When he reached the edge, his right hand didn't grip the tile immediately.
He hoisted it from the water, fingers curled into a stiff, useless claw, and gave it a sharp, frantic snap.
He hauled himself out in one motion, muscle and sunlight, and didn't look back once. He just ran his fingers through his dripping hair and vanished into the crowd of laughing people, the superstar restored to his throne.
I scrambled to the ladder, my waterlogged shoes squelching with every step as I hauled myself onto the tile.
I didn't look at the crowd, didn't look at the female in the sarong, and I certainly didn't look at the back of Dominic’s head.
I just marched toward the pool house, leaving a trail of chlorinated grease and salt in my wake.
I shoved the door open, the sudden air conditioning sending a violent shiver through my frame.
My father was there, slumped in the armchair by the window.
Dominic was right, the bottle on the side table was significantly lighter.
A ceramic mug sat beside it, the steam long gone and a dark film skinned the surface of the untouched coffee.
He turned his head slowly, his eyes glassy and unfocused as they traveled from my dripping hair down to my soaked shirt.
He let out a short, wet bark of a laugh.
“Look at you,” he muttered, the words thick and sliding into each other. “Going for a swim... in your clothes.

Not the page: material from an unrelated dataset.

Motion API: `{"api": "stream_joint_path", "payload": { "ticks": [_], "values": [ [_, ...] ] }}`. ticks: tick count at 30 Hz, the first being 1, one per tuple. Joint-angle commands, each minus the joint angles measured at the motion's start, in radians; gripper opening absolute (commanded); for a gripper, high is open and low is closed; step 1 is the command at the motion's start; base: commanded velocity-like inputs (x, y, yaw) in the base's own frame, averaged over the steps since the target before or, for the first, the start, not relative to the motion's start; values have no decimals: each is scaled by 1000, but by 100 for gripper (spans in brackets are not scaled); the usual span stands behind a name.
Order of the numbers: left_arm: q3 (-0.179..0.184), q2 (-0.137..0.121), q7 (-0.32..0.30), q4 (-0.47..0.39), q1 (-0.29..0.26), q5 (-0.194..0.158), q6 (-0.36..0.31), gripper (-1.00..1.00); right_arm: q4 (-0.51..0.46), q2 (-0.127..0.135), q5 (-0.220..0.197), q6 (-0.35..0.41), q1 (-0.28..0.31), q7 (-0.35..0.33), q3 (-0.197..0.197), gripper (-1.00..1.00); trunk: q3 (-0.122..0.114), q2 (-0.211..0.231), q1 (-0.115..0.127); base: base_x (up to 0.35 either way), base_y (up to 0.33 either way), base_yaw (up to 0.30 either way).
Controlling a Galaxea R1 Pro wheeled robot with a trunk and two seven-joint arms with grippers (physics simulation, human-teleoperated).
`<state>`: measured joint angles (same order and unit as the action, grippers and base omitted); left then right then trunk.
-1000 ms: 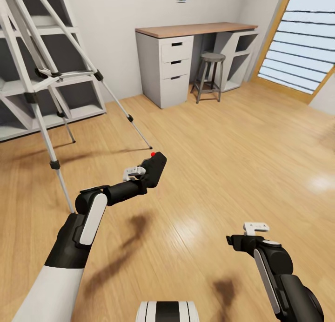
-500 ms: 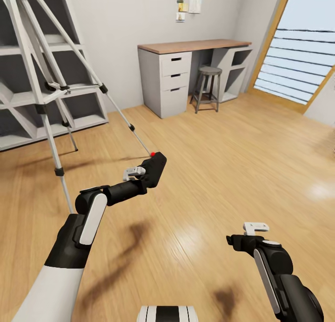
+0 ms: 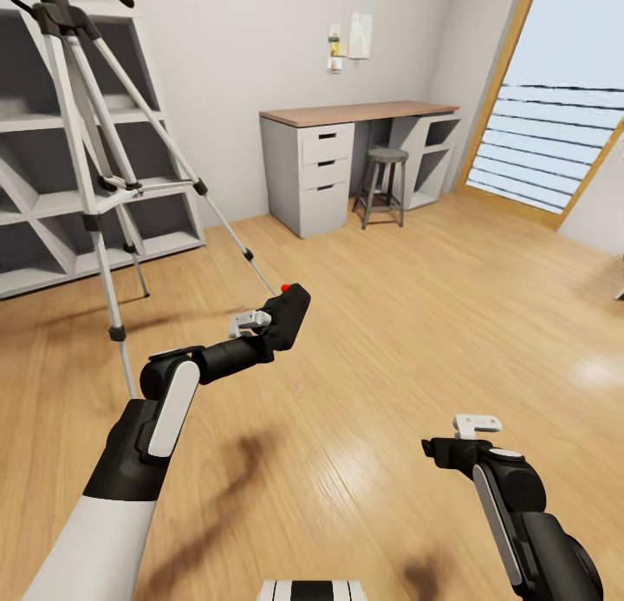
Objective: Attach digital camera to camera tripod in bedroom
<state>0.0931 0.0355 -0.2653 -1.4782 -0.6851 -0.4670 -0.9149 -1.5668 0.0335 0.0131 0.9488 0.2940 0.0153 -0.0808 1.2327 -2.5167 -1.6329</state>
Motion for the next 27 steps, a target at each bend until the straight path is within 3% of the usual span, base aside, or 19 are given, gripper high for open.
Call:
{"api": "stream_joint_path", "payload": {
  "ticks": [1,27],
  "values": [
    [-1,0,-6,-1,-1,7,-4,-100,-1,0,1,5,0,2,0,100,-3,0,1,0,0,0],
    [-1,1,-7,-1,-1,7,-4,-100,-1,1,1,4,0,3,-2,100,-104,6,12,0,0,0]
  ]
}}
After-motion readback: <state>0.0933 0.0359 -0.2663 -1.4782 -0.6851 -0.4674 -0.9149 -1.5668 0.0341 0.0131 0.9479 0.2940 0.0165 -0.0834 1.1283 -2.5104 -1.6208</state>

That’s... that’s a new look for a Hayes. Practical.”
He chuckled again, a tired sound that made my chest tighten until it hurt to breathe.
I didn't say a word. I didn't even look at the bottle. I just walked past him, my shoes leaving heavy, wet prints on the floor, and slammed my bedroom door shut.
I leaned against the wood, the distant rhythm of Dominic’s party still vibrating through the walls and closed my eyes.
I was freezing, I was exhausted, and I still smelled like a fryer—but all I could feel was the presence of a hand that shouldn't have been there, and the crushing weight of a house that would never be my home.